Mittwoch, 3. März 2021

Jane Weaver: Verpackungskünstlerin

Jane Weaver
„Flock“

(Fire Records)

Klingt einfach, ist aber harte Arbeit. Was soll sie auch machen? Jane Weaver hat im Laufe ihrer Karriere, ob solo oder mit Band, eine ganze Reihe fabelhafter Alben aufgenommen. Und wenn sie gut geworden sind (was bei ihr die Regel und nicht die Ausnahme ist), steht sie, wie andere Künstler*innen auch, vor dem Dilemma, dass die nächste Platte eben an der vorangegangenen gemessen wird. Nehmen wir eine ihrer letzten Veröffentlichungen „Modern Kosmology“. Erschienen 2017, fanden sich darauf neben einer Reihe gelungener Stücke auch solche, die hervorstachen, in besonderer Erinnerung blieben – backskip, mehrmals. Da war der kantige Technotrack „The Architect“, für ihre Verhältnisse von geradezu auftrumpfendem Charakter, und da waren so wunderbare Songs wie „Slow Motion“, „Did You See Butterflies?“ und „I Wish“ (eine Reihe davon hat sie übrigens zwei Jahre später noch einmal überarbeitet). Die Messlatte lag weit oben.
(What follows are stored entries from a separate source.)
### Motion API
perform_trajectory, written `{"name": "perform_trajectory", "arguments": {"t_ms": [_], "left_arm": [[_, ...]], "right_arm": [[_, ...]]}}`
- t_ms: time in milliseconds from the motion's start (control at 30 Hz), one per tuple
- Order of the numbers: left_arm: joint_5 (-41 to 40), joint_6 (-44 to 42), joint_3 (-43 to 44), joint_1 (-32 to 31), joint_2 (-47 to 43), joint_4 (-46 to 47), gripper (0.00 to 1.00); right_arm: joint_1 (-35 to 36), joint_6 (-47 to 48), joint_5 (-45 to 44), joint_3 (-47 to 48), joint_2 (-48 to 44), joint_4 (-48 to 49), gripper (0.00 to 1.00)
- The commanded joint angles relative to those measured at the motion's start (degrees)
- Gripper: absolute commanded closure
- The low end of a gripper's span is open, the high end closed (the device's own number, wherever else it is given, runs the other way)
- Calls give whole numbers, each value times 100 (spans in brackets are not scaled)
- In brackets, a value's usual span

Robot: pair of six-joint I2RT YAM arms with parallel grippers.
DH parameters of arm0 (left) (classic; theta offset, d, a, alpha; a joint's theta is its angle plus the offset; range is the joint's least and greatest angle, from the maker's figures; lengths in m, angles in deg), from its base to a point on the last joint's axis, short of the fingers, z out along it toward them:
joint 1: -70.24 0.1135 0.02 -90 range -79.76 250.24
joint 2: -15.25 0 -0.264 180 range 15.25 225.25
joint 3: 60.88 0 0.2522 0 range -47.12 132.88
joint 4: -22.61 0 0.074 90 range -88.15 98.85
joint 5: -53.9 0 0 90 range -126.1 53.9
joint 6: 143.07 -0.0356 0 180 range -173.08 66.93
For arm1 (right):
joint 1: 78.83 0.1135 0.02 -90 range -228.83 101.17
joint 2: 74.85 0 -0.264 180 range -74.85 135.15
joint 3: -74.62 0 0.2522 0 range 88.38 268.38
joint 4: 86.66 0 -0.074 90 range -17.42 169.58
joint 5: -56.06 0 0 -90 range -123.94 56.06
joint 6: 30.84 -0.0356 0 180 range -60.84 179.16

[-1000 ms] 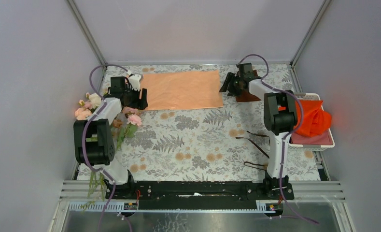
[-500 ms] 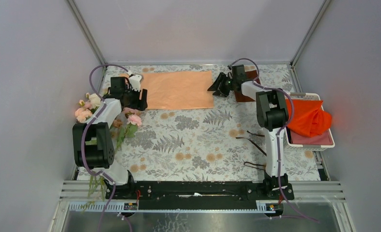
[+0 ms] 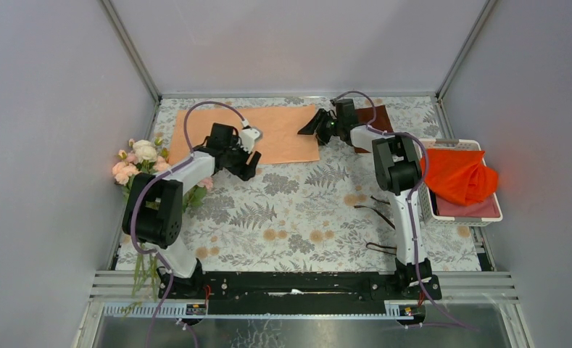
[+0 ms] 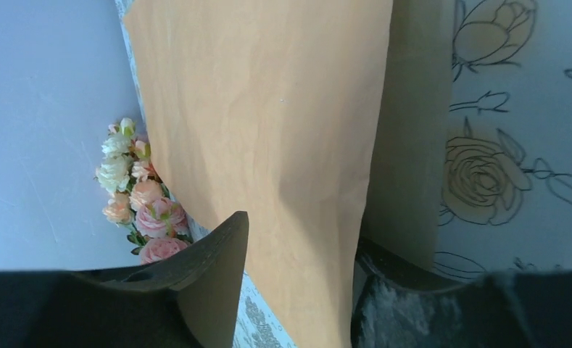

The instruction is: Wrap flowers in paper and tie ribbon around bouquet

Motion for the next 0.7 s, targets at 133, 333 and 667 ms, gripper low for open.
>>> {"name": "perform_trajectory", "arguments": {"t_ms": [133,333,667], "left_arm": [[-264,-176,310,-182,247,144,24],[-363,-442,-120,-168,-333,47,24],[923,241,395,1037,-956,-215,22]], "right_arm": [[150,-2,-78,168,-382,214,96],[153,1259,-1393,160,-1876,-508,100],[1712,5532,-4978,-2528,-5813,-120,100]]}}
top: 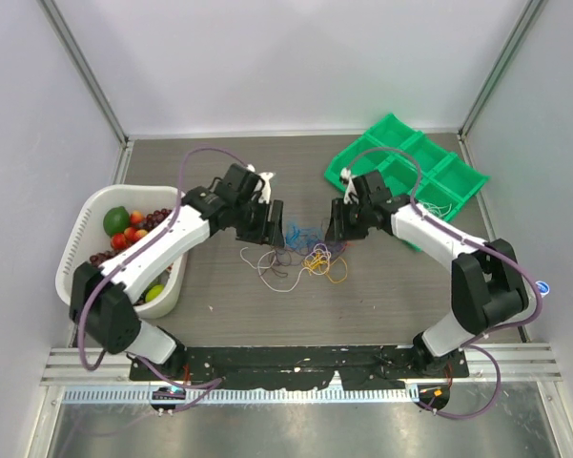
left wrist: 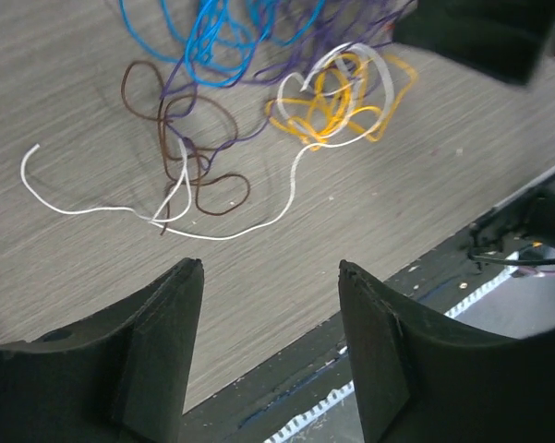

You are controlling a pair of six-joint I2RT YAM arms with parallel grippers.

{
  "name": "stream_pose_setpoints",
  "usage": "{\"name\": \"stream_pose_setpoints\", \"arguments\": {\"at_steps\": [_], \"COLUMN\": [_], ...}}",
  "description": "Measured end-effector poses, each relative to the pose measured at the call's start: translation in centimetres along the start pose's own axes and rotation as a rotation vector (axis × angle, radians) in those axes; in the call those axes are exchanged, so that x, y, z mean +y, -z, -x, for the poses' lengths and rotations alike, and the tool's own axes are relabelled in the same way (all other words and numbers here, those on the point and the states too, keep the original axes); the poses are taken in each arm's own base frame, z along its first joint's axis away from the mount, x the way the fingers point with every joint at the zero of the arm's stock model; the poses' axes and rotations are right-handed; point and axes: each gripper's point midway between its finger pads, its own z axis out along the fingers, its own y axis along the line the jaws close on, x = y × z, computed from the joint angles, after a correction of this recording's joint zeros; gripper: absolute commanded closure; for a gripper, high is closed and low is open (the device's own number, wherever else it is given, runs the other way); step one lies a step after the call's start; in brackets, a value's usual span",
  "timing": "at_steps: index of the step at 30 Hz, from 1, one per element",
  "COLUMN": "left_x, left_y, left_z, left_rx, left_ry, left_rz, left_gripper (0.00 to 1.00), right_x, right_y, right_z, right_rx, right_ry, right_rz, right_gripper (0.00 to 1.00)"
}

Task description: Untangle the cables

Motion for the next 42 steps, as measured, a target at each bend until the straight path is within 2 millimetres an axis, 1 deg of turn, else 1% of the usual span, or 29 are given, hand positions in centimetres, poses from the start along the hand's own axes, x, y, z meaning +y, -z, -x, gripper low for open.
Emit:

Und deshalb hat Weaver genau das Richtige getan. Sie hat ihre Kernkompetenz gefestigt, bewegt sich stilistisch also zur Hauptsache noch immer zwischen den Polen Kraut- und Post-Rock, alternativem Elektrofolk und psychedelischen Einschüben, auch „Flock“ klingt stellenweise wie die wohlbekannte Mischung aus Stereolab, Velvet Underground und den Cocteau Twins. Besitzstandswahrung also auf der einen, vorsichtige Neuerung auf der anderen Seite. Wo jetzt die harten Beats fehlen, wird Platz geschaffen für den frankophilen Pop der 60er oder überraschend funkige Gitarrenklänge. Letztere klingen gerade so, als hätte sich Prince – siehe „The Revolution Of Super Visions“ – kurz für ein paar Takte aus dem Jenseits dazugeschaltet, Ähnliches läßt sich auch in leicht abgebremster Form bei „Sunset Dreams“ heraushören.



Kluge, punktuelle Ergänzungen demnach, hier mal den Titelsong mit zarten Harfen- und Flötenklängen verziert, für den entspannten Schwung des wundervollen Openers „Heartlow“ scheint mit Serge Gainsbourg ein anderer Großer Pate gestanden zu haben. Der Schlußakkord „Solarised“ wiederum klingt so verführerisch und anmutig, dass man fast vergisst, dass Weaver auf „Flock“ den Texten eine Art Tarnkappe überzieht – haben sie sich erst einmal im Ohr verfangen, können sie im Ganzen wirken. So ist „Modern Reputation“ bei aller Eingängigkeit ein deutliches Plädoyer für den Kampf gegen toxische Männlichkeit und für die Gleichstellung der Geschlechter, eines allerdings, aus dem auch viel Enttäuschung und Frust herauszuhören ist. Und auch besagtes „The Revolution Of Super Visions“ beschäftigt sich mit unserem Umgang miteinander, zunehmender Oberflächlichkeit und der Penetration sozialer Medien in alle Bereiche unseres Lebens. Schwerer Stoff, verführerisch verpackt – macht große Kunst.